## TASK STATEMENT
Every line holding the word "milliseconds" should be copied from the material.
----- ENTRIES SHOWN -----
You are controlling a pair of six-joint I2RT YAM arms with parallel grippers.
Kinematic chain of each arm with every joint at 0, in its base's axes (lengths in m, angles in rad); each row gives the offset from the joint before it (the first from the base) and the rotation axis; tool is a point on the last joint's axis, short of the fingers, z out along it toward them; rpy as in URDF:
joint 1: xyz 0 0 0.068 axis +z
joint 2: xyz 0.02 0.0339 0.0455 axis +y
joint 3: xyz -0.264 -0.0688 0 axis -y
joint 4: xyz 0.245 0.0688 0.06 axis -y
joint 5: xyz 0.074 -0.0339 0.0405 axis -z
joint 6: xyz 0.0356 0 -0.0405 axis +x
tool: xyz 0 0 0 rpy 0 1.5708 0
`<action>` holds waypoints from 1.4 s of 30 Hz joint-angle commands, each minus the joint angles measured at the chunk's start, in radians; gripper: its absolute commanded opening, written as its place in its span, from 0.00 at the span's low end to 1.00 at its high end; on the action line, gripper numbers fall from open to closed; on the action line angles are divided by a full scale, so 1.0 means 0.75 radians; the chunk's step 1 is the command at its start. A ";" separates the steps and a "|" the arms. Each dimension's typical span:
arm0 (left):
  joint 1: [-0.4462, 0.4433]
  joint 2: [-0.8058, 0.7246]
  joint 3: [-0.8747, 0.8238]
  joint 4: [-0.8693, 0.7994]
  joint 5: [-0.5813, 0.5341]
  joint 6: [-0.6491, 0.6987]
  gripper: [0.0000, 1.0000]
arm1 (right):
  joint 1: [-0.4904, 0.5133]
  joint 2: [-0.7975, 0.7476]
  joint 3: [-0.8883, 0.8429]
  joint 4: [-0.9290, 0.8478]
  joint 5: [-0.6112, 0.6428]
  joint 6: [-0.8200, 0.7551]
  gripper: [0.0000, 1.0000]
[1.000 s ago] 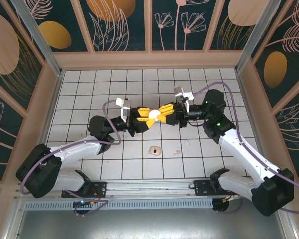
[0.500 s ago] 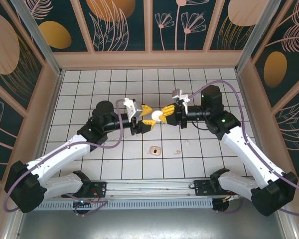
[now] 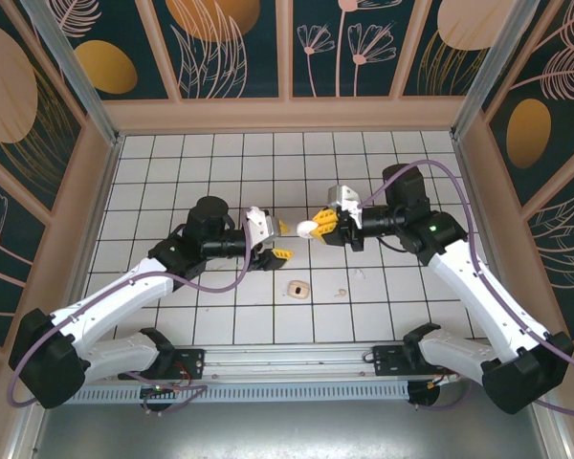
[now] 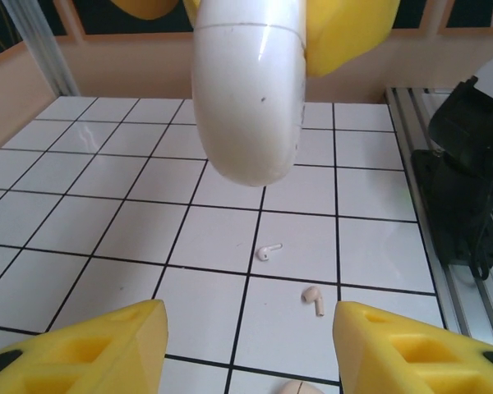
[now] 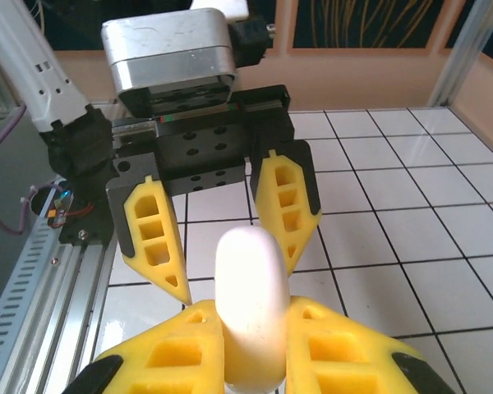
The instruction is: Insert the wireless bluetooth earbuds into the charging case
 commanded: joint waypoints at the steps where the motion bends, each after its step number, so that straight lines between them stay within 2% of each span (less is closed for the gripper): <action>1: 0.003 0.014 0.025 -0.008 0.093 0.059 0.54 | 0.020 0.000 -0.023 -0.015 -0.079 -0.151 0.11; 7: 0.003 0.015 0.023 0.042 0.147 0.036 0.54 | 0.070 0.064 -0.021 -0.004 -0.086 -0.155 0.11; 19: 0.002 -0.012 -0.002 0.138 0.152 -0.016 0.49 | 0.104 0.143 -0.011 0.005 -0.124 -0.155 0.11; 32: 0.002 -0.011 -0.009 0.141 0.120 -0.032 0.19 | 0.105 0.150 -0.025 0.064 -0.108 -0.115 0.11; 37: 0.002 -0.010 -0.009 0.120 0.112 -0.023 0.16 | 0.105 0.126 -0.054 0.152 -0.047 -0.040 0.23; 42: 0.002 -0.014 -0.010 0.120 0.115 -0.028 0.16 | 0.098 0.093 -0.085 0.252 0.025 0.045 0.29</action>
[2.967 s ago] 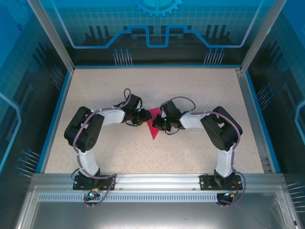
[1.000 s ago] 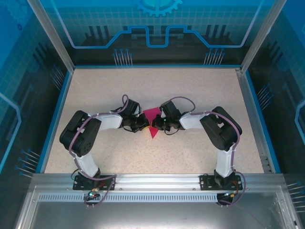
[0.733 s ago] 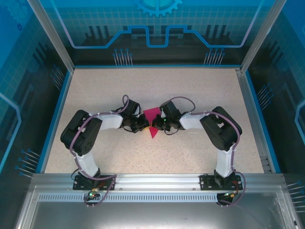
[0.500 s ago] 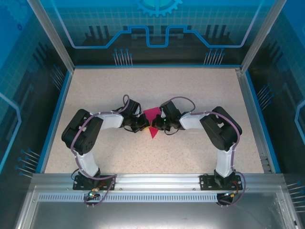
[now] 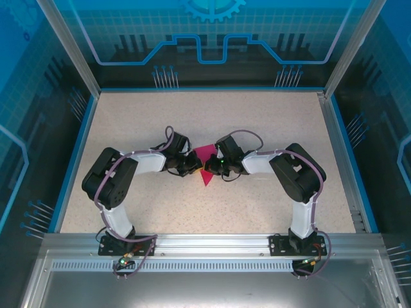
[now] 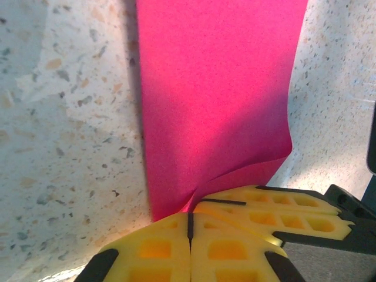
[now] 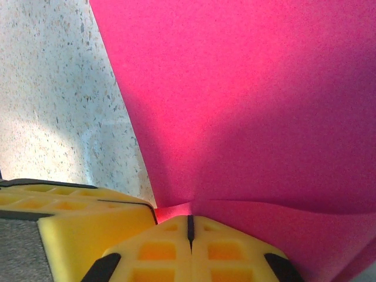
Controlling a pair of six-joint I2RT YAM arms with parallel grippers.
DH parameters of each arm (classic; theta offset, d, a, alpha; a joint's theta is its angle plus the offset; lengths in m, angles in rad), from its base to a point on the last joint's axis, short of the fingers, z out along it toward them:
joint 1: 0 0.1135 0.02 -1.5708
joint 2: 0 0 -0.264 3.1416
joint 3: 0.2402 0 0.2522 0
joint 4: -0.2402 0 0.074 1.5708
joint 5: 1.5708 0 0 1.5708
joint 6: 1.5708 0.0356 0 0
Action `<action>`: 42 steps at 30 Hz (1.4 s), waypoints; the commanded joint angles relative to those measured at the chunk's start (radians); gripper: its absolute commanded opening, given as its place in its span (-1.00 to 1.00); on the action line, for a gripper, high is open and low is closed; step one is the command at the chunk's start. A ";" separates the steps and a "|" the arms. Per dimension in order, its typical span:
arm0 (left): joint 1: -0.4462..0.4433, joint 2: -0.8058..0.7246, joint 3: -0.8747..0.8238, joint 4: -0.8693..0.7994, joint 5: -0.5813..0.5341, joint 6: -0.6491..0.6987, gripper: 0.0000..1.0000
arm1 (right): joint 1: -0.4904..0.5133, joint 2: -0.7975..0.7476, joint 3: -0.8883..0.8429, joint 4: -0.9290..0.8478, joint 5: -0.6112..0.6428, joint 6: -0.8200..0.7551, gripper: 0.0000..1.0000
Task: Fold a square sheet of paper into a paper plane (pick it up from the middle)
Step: Third fold the triangle at the center of the table.
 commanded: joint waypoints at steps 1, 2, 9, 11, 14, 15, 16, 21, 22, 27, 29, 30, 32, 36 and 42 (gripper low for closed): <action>-0.010 0.023 0.013 -0.024 -0.004 -0.002 -0.85 | 0.000 0.013 -0.026 -0.068 0.019 -0.006 -1.00; -0.012 0.029 0.014 -0.029 -0.005 0.001 -0.85 | 0.000 0.010 -0.026 -0.069 0.019 -0.004 -1.00; -0.015 0.045 0.029 -0.095 -0.050 0.025 -0.85 | -0.004 -0.022 -0.021 -0.066 -0.003 -0.031 -1.00; -0.016 0.049 0.034 -0.113 -0.061 0.031 -0.85 | -0.010 -0.059 -0.027 -0.065 -0.031 -0.084 -1.00; -0.017 0.058 0.035 -0.137 -0.069 0.043 -0.86 | -0.014 -0.150 -0.054 -0.087 -0.046 -0.171 -1.00; -0.017 0.061 0.033 -0.138 -0.068 0.046 -0.86 | -0.012 -0.176 -0.063 -0.093 -0.062 -0.193 -1.00; -0.017 0.063 0.032 -0.140 -0.067 0.048 -0.86 | -0.012 -0.193 -0.067 -0.099 -0.078 -0.202 -1.00; -0.020 0.070 0.021 -0.133 -0.063 0.042 -0.86 | 0.032 -0.192 -0.080 -0.106 -0.130 -0.190 -1.00; -0.020 0.068 0.020 -0.132 -0.064 0.042 -0.86 | 0.042 -0.182 -0.080 -0.105 -0.130 -0.184 -1.00; -0.022 0.065 0.015 -0.131 -0.067 0.041 -0.86 | 0.059 -0.144 -0.096 -0.052 -0.142 -0.150 -1.00; -0.022 0.062 0.013 -0.131 -0.072 0.040 -0.86 | 0.061 -0.142 -0.130 -0.038 -0.142 -0.147 -1.00; -0.022 0.062 0.012 -0.133 -0.075 0.039 -0.86 | 0.062 -0.142 -0.139 -0.032 -0.145 -0.147 -1.00; -0.022 0.061 0.010 -0.131 -0.079 0.037 -0.86 | 0.063 -0.142 -0.154 -0.018 -0.146 -0.148 -1.00; -0.022 0.064 0.006 -0.129 -0.087 0.031 -0.86 | 0.064 -0.131 -0.164 -0.013 -0.146 -0.149 -1.00; -0.022 0.062 0.005 -0.131 -0.092 0.031 -0.86 | 0.064 -0.108 -0.161 -0.019 -0.141 -0.152 -1.00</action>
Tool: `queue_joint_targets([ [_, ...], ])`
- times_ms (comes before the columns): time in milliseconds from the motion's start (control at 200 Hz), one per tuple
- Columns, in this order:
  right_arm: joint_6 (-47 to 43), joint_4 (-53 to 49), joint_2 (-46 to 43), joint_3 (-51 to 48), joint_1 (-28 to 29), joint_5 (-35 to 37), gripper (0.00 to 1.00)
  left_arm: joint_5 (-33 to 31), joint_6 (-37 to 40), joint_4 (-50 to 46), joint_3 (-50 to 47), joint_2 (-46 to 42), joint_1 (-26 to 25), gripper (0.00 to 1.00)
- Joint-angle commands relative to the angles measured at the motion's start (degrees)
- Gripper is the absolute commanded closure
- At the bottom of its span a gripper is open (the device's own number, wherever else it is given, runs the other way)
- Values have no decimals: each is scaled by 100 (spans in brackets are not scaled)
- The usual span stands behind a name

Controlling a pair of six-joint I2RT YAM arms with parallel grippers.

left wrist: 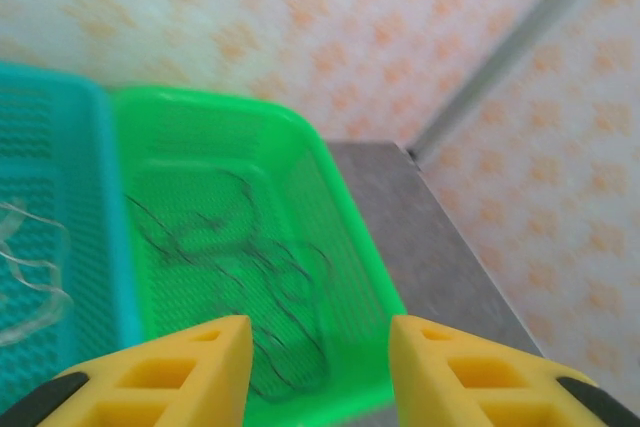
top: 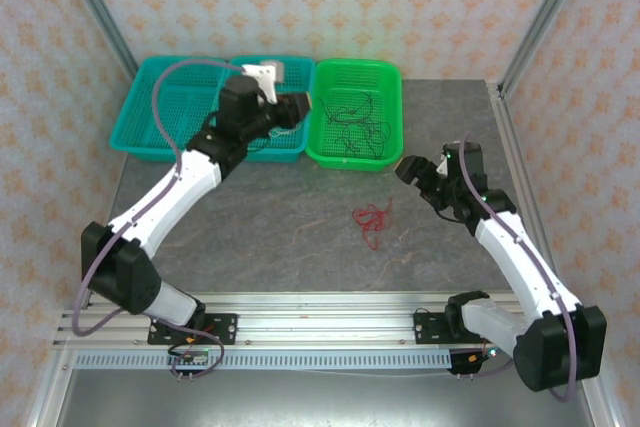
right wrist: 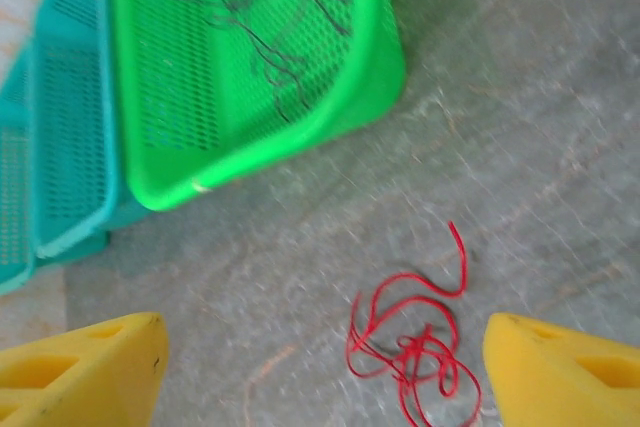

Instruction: Untangle the cables

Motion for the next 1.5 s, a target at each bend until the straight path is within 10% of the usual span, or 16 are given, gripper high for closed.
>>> queue_joint_targets([
  [0,-472,-972,397,434,27,-45,18,-443,340,-326,-509,-247,-466,59],
  [425,-226,-860,916,323,91,-77,18,-127,620,-578,-818,899,-2116,59],
  [861,-182,-889,848,49,91,-156,18,-111,1046,-1056,184,2819,-2125,59],
  [1496,-144,-787,779,-78,97,-294,17,-16,820,-892,-153,2720,-2019,100],
])
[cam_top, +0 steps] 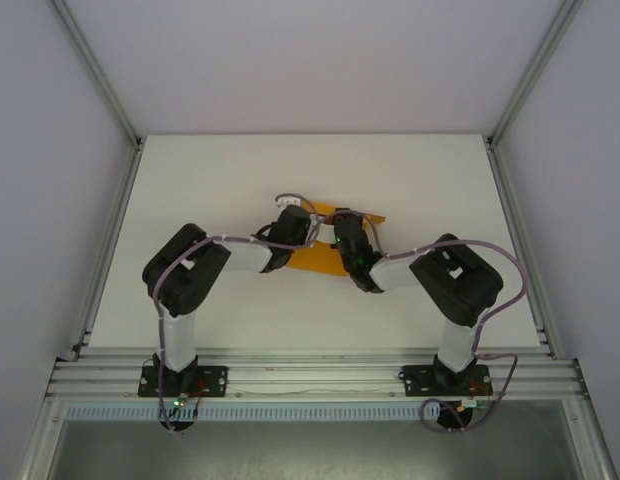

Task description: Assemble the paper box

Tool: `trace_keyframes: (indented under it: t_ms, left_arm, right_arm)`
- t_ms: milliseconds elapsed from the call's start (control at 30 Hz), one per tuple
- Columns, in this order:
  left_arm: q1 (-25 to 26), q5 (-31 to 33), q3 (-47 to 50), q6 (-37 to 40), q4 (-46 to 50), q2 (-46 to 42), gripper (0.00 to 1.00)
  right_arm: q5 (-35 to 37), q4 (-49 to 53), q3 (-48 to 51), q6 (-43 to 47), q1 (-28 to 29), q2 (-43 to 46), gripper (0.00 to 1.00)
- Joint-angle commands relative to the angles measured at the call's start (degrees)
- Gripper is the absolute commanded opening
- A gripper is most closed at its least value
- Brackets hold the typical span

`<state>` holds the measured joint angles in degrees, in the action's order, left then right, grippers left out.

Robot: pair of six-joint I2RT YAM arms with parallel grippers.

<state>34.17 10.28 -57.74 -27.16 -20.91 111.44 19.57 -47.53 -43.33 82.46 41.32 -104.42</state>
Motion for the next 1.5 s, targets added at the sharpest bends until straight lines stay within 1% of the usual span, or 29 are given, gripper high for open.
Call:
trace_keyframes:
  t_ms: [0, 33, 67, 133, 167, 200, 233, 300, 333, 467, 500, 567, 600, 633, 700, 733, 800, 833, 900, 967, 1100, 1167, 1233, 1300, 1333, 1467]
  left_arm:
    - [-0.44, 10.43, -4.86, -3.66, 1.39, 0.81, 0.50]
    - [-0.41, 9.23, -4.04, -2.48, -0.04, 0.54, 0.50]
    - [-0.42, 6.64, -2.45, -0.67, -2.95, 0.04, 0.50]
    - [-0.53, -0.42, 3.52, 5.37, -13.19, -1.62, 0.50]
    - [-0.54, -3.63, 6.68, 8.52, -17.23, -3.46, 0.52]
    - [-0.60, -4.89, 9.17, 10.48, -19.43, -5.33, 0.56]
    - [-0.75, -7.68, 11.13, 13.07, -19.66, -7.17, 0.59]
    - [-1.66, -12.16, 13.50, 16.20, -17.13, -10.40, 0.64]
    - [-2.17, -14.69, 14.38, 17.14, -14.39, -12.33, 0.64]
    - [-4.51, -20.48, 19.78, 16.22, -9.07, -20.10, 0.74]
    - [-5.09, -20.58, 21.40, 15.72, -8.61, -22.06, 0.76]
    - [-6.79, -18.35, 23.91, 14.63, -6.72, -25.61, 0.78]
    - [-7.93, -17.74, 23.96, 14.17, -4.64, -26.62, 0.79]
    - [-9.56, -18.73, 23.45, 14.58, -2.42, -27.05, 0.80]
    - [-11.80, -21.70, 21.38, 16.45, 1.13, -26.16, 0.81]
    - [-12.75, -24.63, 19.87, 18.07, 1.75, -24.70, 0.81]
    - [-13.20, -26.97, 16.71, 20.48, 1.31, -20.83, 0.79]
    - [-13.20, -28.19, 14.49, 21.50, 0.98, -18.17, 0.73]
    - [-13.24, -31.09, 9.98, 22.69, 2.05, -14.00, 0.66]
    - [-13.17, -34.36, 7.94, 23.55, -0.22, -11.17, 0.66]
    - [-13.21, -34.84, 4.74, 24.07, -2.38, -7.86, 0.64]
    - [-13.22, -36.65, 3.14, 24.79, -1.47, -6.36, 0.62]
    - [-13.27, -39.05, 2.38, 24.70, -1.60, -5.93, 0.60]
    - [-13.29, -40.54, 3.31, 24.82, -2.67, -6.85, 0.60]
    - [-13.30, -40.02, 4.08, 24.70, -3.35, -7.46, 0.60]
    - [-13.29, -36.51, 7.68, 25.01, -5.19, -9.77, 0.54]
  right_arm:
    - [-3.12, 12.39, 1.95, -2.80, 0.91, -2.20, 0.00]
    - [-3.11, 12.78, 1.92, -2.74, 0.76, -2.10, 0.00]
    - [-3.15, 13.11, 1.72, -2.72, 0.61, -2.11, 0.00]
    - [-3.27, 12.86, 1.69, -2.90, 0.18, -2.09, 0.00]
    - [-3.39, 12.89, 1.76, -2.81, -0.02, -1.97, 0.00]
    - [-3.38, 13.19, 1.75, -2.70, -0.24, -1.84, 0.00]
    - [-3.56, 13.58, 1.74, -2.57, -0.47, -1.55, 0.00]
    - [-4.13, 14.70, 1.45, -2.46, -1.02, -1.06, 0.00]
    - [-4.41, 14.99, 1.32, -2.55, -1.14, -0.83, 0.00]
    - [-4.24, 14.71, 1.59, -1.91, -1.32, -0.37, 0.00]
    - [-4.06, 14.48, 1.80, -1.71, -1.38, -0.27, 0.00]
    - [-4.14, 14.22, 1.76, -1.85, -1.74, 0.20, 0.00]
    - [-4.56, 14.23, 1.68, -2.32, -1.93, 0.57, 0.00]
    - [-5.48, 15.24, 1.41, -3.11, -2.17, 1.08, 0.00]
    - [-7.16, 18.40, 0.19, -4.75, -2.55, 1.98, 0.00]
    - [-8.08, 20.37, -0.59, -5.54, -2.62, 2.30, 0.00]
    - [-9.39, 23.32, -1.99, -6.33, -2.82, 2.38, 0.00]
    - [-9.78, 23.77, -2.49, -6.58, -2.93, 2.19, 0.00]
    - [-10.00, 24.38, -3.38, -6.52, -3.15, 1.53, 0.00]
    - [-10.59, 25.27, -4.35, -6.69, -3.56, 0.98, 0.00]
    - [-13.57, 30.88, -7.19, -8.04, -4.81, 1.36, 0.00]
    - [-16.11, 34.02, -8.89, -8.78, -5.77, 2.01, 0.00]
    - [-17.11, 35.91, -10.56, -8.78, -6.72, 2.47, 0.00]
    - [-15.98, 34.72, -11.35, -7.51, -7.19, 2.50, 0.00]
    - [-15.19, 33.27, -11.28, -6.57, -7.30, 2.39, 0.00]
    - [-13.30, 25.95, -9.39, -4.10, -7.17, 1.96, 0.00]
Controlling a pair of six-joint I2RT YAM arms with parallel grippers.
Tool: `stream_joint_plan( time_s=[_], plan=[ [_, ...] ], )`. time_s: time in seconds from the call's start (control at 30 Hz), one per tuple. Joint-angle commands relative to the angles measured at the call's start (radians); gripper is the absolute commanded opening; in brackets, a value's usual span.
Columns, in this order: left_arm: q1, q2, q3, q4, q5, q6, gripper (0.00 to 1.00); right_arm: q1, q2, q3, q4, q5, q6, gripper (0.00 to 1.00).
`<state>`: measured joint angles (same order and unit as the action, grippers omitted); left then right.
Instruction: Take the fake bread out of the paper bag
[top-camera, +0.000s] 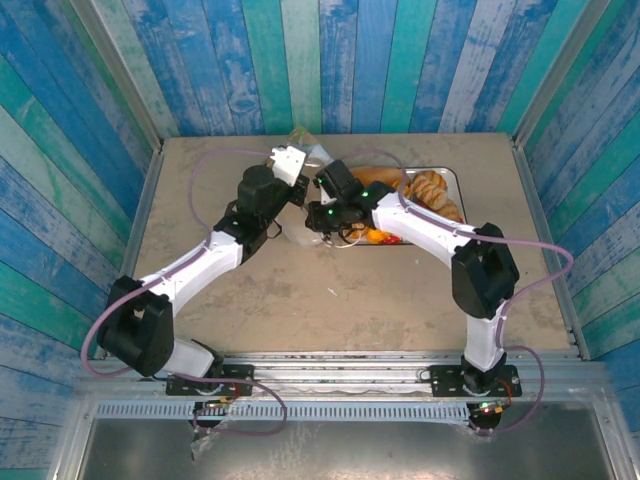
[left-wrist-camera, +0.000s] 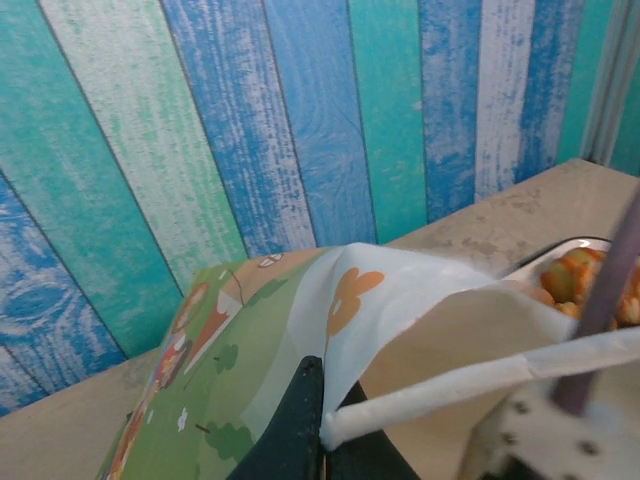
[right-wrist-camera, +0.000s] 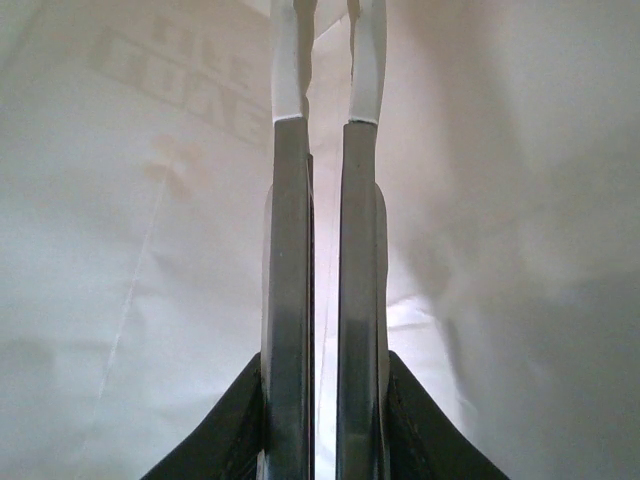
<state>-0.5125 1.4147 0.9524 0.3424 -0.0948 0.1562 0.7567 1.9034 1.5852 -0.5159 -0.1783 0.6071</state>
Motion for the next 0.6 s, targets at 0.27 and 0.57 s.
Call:
stream_joint_plan(
  time_s=[0.27, 0.57],
  plan=[
    [-0.004, -0.034, 0.027, -0.021, -0.249, -0.019, 0.00, -0.010, -0.130, -0.015, -0.132, -0.095, -0.052, 0.00],
    [-0.004, -0.032, 0.026, -0.057, -0.317, -0.011, 0.01, -0.051, -0.221, -0.053, -0.224, -0.224, -0.076, 0.00]
  ],
)
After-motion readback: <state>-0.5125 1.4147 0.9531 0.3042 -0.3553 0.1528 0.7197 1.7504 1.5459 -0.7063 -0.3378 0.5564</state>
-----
## ANSWER TO THE PROBLEM
- times_ms (comes before the columns): time in milliseconds from the motion's start (control at 200 Hz), one per tuple
- t_ms: milliseconds elapsed from the call's start (control at 30 Hz), one per tuple

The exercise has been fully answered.